The highest attendance record at the ground was 28,123 for a match against Huddersfield Town in the FA Cup sixth round on 5 March 1938. The highest attendance in the Football League is 21,010 against Hull City in the Third Division North on 23 April 1949. The attendance of 1,167 against Northampton Town on 5 May 1981 is the lowest ever to see York in a Football League match.
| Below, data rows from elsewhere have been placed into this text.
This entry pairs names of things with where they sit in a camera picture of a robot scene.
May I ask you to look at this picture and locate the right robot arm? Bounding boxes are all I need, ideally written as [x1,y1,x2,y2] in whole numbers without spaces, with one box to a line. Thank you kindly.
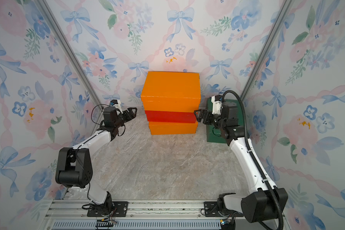
[194,102,288,230]

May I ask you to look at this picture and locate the connector board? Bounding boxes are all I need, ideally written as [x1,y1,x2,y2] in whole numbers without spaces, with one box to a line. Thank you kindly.
[220,219,236,230]
[95,219,117,230]

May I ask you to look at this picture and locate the right connector board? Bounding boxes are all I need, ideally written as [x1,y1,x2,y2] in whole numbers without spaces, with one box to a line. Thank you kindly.
[220,219,236,230]

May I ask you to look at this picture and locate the left corner aluminium post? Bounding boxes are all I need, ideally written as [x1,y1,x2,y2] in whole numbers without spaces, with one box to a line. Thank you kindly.
[35,0,101,104]

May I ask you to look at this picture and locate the red shoebox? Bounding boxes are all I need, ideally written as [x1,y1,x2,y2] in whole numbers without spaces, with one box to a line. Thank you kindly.
[145,111,196,123]

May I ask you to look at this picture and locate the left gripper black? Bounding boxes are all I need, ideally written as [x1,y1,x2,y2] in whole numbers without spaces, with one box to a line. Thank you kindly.
[115,107,137,129]

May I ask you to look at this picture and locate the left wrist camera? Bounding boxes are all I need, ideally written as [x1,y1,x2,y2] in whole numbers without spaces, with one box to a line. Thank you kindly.
[110,99,123,114]

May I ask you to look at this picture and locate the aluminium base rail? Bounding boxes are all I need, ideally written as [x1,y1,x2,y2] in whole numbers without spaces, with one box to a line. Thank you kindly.
[40,200,263,230]

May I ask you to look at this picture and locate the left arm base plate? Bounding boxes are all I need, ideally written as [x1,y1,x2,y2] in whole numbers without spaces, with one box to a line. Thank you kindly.
[87,201,129,218]

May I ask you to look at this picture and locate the left connector board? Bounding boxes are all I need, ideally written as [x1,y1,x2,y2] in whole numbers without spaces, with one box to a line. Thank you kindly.
[95,219,117,230]

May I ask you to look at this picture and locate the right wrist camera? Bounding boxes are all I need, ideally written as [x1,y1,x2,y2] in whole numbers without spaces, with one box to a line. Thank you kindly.
[211,95,222,115]

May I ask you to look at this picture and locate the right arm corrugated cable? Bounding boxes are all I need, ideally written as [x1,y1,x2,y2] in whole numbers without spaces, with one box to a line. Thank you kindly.
[221,90,285,230]

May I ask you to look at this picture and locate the corner aluminium post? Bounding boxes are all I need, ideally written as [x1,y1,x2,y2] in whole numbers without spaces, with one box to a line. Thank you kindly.
[241,0,293,101]
[35,0,101,104]

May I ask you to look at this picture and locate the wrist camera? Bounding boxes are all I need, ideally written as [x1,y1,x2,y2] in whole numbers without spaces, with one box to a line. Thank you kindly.
[211,95,222,115]
[110,99,123,114]

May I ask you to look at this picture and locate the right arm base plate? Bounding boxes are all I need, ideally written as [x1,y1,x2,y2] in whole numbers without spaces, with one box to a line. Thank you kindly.
[201,201,244,218]

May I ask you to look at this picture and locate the orange shoebox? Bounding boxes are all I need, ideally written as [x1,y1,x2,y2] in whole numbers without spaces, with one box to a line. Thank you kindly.
[141,71,201,113]
[149,122,198,135]

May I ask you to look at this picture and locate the right corner aluminium post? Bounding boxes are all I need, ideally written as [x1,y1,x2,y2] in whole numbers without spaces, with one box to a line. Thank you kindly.
[241,0,293,101]

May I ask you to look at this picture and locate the green shoebox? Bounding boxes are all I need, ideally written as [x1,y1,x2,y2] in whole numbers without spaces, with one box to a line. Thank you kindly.
[206,98,243,144]

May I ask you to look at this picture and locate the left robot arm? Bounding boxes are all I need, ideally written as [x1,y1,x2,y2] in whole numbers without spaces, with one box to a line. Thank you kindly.
[55,104,138,217]
York were relegated to the Conference National in 2004, and their highest home attendance in this division was 6,660 for a match against Morecambe on 4 May 2007. The lowest was 1,567 for a match against Exeter City on 10 March 2008. The lowest attendance at the ground for any first-team fixture was 608 for a Conference League Cup third-round match against Mansfield Town on 4 November 2008.

The highest seasonal average attendance for York at Bootham Crescent was 10,412 in 1948–49. York's lowest seasonal average was 2,139 in 1977–78, which came after two successive relegations from the Second Division. The most recent season in which the average attendance was more than 10,000 was in 1955–56. This season also saw York's highest total seasonal attendance at the ground, which was 236,685. The lowest total seasonal attendance was 48,357 for 1977–78 in the Fourth Division.

York's biggest margin of victory at Bootham Crescent was by eight goals, achieved with a 9–1 win over Southport in the Third Division North on 2 February 1957. Their biggest margin of defeat at the ground was by seven goals, when they were beaten 7–0 by Rochdale in a Third Division North match on 14 January 1939. The most goals scored in a match was 12 on 16 November 1935, when York defeated Mansfield Town 7–5 in the Third Division North.